Segment Start: LISTED RECORDS

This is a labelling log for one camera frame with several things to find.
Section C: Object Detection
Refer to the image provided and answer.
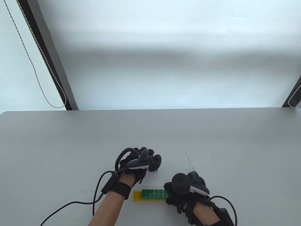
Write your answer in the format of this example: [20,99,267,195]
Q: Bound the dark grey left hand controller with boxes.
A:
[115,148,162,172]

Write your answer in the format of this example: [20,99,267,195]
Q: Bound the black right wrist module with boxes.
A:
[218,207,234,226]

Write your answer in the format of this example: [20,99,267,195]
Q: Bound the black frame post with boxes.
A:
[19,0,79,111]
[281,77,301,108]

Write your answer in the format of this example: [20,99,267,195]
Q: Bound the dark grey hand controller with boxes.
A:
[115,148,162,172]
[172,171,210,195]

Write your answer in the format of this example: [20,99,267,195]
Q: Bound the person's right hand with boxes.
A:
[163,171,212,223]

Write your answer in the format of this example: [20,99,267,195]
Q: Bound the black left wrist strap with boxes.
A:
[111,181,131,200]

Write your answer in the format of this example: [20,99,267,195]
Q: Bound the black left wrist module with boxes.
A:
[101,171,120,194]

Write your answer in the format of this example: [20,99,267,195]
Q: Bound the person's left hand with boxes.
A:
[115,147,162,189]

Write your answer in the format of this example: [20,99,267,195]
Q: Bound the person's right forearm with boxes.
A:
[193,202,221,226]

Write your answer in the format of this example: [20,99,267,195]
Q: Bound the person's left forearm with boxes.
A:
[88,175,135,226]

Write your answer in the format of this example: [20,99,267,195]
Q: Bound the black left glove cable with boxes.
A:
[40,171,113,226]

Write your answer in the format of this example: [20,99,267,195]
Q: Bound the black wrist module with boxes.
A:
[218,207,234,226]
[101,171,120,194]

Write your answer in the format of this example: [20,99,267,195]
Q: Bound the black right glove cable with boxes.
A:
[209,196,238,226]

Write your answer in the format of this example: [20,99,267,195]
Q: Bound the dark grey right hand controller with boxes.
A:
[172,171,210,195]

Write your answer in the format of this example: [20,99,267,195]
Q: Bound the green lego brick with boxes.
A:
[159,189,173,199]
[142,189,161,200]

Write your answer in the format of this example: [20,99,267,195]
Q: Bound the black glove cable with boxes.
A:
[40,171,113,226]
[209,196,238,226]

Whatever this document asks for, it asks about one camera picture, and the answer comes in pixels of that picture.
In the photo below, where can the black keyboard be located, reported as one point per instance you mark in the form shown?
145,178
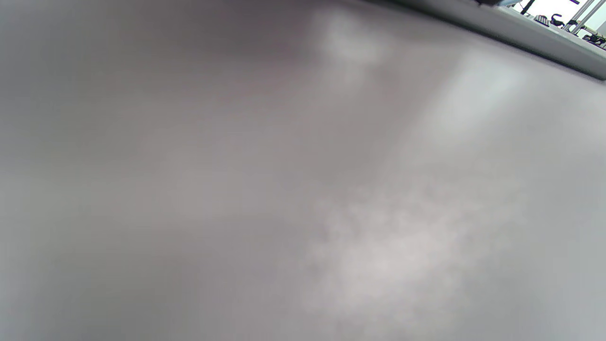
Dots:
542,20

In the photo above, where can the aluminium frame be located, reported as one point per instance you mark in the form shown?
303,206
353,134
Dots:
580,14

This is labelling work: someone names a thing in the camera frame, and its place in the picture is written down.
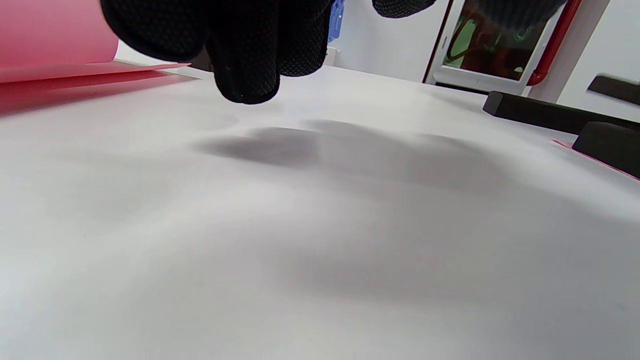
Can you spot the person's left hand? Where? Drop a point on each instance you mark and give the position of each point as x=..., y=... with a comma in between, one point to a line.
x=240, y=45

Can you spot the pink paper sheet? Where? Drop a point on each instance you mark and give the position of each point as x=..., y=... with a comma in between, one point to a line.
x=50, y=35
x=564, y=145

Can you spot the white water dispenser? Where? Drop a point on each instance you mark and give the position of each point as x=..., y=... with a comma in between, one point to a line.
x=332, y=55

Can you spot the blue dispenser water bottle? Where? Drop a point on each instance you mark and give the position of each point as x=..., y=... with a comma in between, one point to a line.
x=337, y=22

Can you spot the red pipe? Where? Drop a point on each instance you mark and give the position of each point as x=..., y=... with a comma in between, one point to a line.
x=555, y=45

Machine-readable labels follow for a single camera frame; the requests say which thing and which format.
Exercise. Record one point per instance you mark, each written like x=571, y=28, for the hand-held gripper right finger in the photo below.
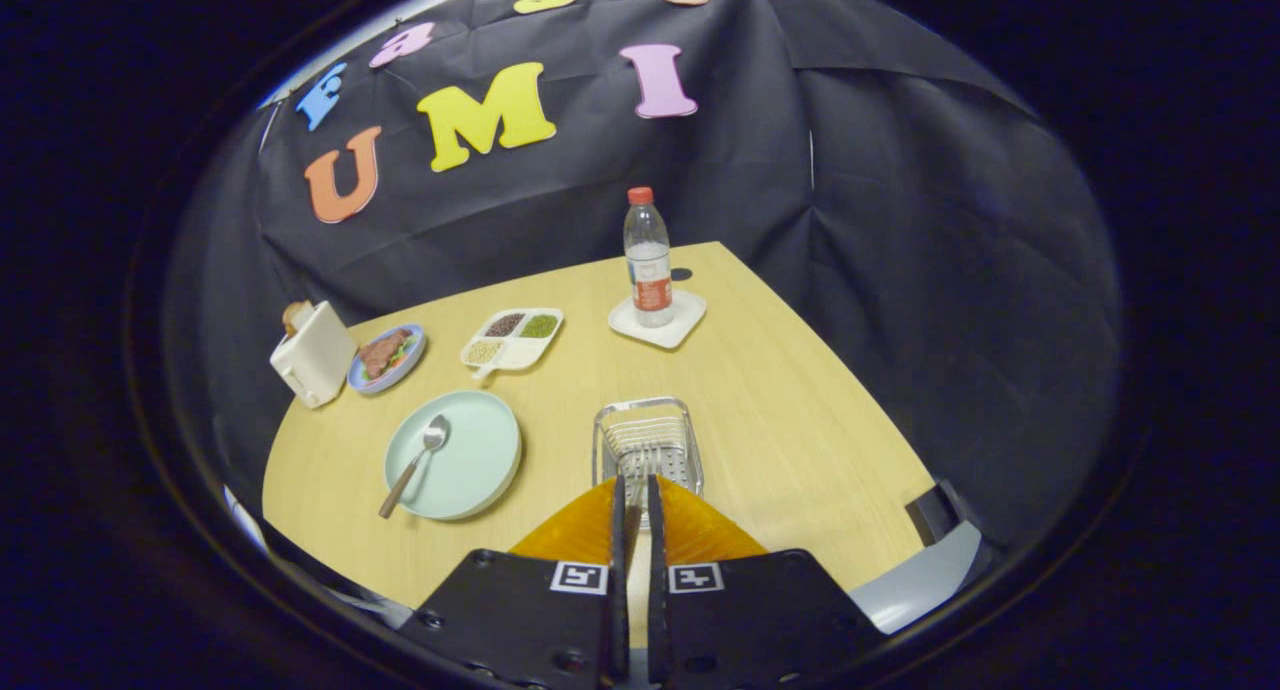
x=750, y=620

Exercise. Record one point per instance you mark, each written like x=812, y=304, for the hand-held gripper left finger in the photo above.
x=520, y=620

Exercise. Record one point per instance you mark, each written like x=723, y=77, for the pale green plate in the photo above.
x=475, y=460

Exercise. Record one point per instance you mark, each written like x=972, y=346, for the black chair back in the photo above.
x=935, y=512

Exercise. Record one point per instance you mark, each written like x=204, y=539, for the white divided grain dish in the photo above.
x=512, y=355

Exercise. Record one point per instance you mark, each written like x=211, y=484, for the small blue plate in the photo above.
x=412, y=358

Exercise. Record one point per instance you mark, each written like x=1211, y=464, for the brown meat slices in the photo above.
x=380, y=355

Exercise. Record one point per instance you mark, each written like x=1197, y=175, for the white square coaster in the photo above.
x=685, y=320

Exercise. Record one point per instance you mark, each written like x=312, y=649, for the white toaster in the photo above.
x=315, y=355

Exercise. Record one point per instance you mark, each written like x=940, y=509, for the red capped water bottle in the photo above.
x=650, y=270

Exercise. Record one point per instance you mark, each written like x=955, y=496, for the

Segment End: LISTED RECORDS
Segment Start: LISTED RECORDS

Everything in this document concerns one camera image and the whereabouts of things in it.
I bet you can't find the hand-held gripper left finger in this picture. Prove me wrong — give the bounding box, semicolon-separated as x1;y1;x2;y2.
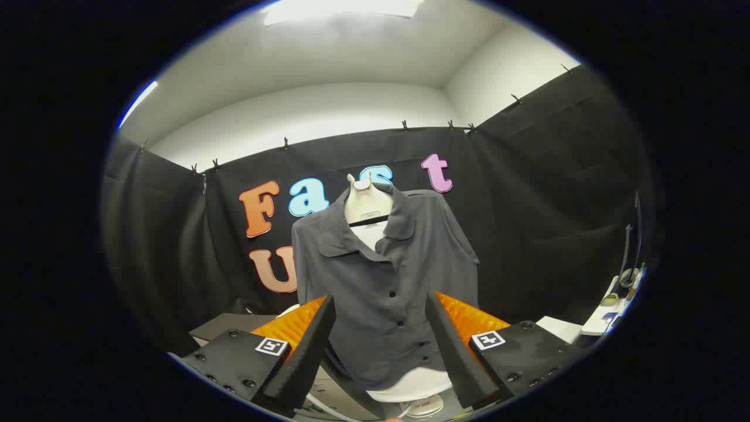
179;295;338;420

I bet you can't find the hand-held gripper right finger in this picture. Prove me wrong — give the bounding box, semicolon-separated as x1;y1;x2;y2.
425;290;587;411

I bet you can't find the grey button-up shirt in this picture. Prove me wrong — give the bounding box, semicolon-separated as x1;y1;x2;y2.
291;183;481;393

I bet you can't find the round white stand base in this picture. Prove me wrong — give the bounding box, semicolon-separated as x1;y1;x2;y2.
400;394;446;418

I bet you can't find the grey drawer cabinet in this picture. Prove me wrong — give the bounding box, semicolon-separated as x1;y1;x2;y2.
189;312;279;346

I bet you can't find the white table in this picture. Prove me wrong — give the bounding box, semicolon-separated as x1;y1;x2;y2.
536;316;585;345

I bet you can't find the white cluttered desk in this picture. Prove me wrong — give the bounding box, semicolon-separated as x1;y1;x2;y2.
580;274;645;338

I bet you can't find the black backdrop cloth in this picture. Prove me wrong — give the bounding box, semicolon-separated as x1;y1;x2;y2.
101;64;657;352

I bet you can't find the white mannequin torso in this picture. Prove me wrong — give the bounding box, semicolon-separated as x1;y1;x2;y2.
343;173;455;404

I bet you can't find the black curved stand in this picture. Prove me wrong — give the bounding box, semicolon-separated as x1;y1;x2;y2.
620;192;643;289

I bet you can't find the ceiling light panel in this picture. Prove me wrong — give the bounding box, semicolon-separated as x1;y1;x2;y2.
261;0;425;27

Segment End: LISTED RECORDS

◆ WORK INSTRUCTIONS ◆
Write only the number of lines in the records that include the word "dark".

◆ COMPLETED TASK ◆
3